Police have surrounded parishes in the city of Masaya, 18 miles south of the capital, Managua, to prevent parishioners from removing statues of their patron saints and holding processions, according to videos posted on social media.
"It's absurd that the dictatorship sees the religious celebrations of Masaya's patron saints as a threat," tweeted Father Edwing Román, former pastor at the St. Michael the Archangel Parish in Masaya. Father Román has gone into exile.
"This is not an attempt to measure forces. It's allowing Catholics to celebrate," he continued in a tweet dated Sept. 20. "The police, instead of an aggressive attitude, should guarantee security."
Videos on social media showed a police officer informing parishioners of the prohibition on holding a procession, but being jeered by people inside the church. Celebrations of the Eucharist occurred, but not processions.
In a Sept. 17 statement, the Archdiocese of Managua said processions in Masaya to celebrate St. Michael the Archangel Sept. 29 and St. Jerome Sept. 30 would not be allowed "for security reasons."

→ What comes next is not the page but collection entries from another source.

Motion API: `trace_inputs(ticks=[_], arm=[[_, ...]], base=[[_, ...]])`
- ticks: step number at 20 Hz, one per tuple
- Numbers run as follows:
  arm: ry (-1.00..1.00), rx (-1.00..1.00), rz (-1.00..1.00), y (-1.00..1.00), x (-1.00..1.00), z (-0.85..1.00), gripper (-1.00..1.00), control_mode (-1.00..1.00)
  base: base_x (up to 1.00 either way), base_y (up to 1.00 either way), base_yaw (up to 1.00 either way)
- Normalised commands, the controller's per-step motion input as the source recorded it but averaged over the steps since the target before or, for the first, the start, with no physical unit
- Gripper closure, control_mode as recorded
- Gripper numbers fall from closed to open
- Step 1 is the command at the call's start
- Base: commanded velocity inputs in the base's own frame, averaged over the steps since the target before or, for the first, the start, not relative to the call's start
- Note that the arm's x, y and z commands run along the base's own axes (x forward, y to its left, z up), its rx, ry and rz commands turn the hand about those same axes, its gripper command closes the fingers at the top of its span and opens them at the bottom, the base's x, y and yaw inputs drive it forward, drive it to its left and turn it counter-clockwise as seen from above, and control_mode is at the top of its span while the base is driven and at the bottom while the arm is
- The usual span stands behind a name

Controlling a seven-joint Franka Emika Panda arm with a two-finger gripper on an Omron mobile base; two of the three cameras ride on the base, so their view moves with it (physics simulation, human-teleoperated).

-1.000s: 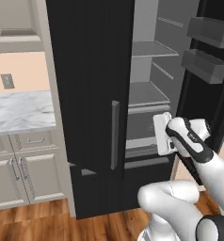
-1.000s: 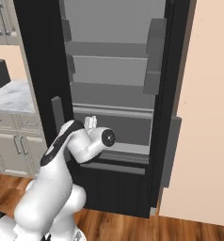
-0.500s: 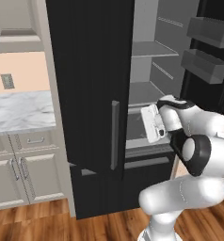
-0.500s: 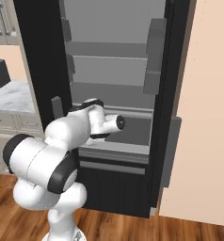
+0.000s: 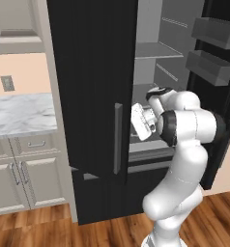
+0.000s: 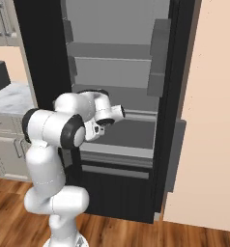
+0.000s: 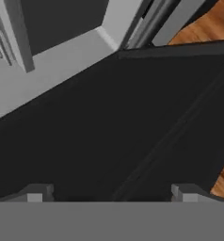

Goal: Place one of the steaks on the plate and the other in the bowl. Then place the bowl in the fridge.

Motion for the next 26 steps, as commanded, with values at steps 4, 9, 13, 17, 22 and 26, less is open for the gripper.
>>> trace_inputs(ticks=[4,9,13,17,22,26], arm=[[0.20,0.09,0.34,1.00,-0.51,0.01,-1.00,-1.00],[0.23,0.11,0.21,1.00,-1.00,0.00,-1.00,-1.00],[0.07,-0.04,-0.07,1.00,-0.53,-0.21,-1.00,-1.00],[0.00,-0.04,-0.27,1.00,-0.09,-0.08,-1.00,-1.00],[0.02,-0.14,-0.33,1.00,0.00,0.02,-1.00,-1.00],[0.00,-0.10,-0.34,1.00,0.00,0.00,-1.00,-1.00]], base=[[0.00,0.00,0.00],[0.00,0.00,0.00],[0.00,0.00,0.00],[0.00,0.00,0.00],[0.00,0.00,0.00],[0.00,0.00,0.00]])
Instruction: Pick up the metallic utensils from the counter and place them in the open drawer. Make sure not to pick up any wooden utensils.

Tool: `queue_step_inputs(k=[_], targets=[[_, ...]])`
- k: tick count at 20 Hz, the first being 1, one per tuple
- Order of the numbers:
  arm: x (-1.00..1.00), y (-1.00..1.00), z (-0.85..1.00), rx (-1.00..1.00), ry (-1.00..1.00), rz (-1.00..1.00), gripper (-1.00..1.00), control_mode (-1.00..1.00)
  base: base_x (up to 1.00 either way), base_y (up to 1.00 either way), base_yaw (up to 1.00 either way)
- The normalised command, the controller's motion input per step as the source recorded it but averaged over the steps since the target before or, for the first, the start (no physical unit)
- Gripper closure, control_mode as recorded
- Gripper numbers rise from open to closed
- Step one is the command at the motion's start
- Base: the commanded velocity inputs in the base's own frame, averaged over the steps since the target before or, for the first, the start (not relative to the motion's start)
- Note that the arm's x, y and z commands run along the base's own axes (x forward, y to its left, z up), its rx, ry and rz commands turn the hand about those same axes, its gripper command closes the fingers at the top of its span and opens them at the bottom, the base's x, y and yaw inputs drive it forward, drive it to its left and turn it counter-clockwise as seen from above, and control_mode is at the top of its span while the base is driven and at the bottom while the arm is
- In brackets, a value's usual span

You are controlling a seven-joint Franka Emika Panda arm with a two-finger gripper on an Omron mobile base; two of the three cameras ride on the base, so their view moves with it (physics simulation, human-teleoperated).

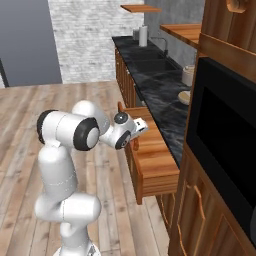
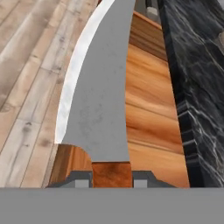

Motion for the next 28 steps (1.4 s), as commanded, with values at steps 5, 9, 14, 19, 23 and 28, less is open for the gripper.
queue_step_inputs(k=[5,9,14,19,23,28], targets=[[0.33,-0.24,-0.33,0.0,0.05,0.0,1.0,-1.0,0.0,0.0,0.0],[0.32,-0.22,-0.29,0.0,0.01,0.0,1.0,-1.0,0.0,0.0,0.0],[0.29,-0.09,-0.37,0.0,0.01,0.0,1.0,-1.0,0.0,0.0,0.0],[0.3,-0.01,-0.4,-0.01,0.04,0.0,1.0,-1.0,0.0,0.0,0.0],[0.22,-0.02,-0.32,0.0,0.0,0.0,1.0,-1.0,0.0,0.0,0.0],[0.14,0.0,-0.39,-0.01,0.0,0.0,1.0,-1.0,0.0,0.0,0.0]])
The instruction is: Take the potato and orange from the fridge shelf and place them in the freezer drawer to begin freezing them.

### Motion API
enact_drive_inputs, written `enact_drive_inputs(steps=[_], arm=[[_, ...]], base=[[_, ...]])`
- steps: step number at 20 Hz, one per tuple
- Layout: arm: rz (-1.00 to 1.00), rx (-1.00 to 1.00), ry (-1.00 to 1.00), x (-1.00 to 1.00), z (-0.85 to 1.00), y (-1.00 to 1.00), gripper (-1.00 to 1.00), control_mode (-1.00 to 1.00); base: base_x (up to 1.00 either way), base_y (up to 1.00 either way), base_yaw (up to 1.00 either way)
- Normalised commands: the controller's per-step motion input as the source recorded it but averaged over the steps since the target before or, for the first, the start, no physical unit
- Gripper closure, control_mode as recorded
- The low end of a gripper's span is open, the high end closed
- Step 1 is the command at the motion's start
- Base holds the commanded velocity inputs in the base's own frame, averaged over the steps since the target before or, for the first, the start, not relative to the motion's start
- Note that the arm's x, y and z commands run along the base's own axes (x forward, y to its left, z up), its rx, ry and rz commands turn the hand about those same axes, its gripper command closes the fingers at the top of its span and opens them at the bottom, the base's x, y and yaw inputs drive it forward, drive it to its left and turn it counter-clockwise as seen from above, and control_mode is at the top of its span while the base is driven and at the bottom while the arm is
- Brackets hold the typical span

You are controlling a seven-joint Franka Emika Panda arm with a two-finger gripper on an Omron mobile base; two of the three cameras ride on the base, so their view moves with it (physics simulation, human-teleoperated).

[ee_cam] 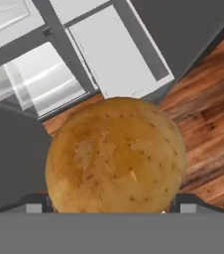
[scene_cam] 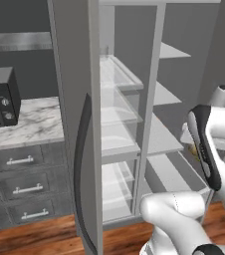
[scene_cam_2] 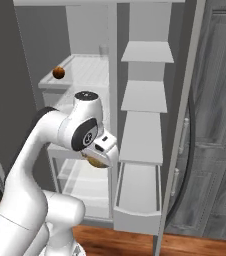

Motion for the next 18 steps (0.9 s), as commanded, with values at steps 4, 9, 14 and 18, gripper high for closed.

The statement continued, "We invite the devotees and promisers of the patron saints to keep in mind that faith and devotion are a treasure that we carry in our hearts, and from there we can pay due homage with the strength of that ancestral heritage in our communities."
Nicaraguan President Daniel Ortega's brother died in Masaya in 1978 while fighting troops of dictator Anastasio Somoza; the current president was leader of the Sandinista revolution that overthrew Somoza in 1979.
The prohibition on processions in Masaya continues the crackdown on Nicaragua's Catholic Church, which Ortega's regime has come to see as a political opponent amid a wider attempt at snuffing out all critical and independent voices in the Central American country.
In one of the latest incidents, Bishop Rolando Álvarez of Matagalpa was arrested Aug. 19 in a predawn raid on the curia and accused of "trying to organize violent groups." He remains under house arrest in Managua, while the others arrested with him are being held in El Chipote, a prison notorious for its inhumane conditions.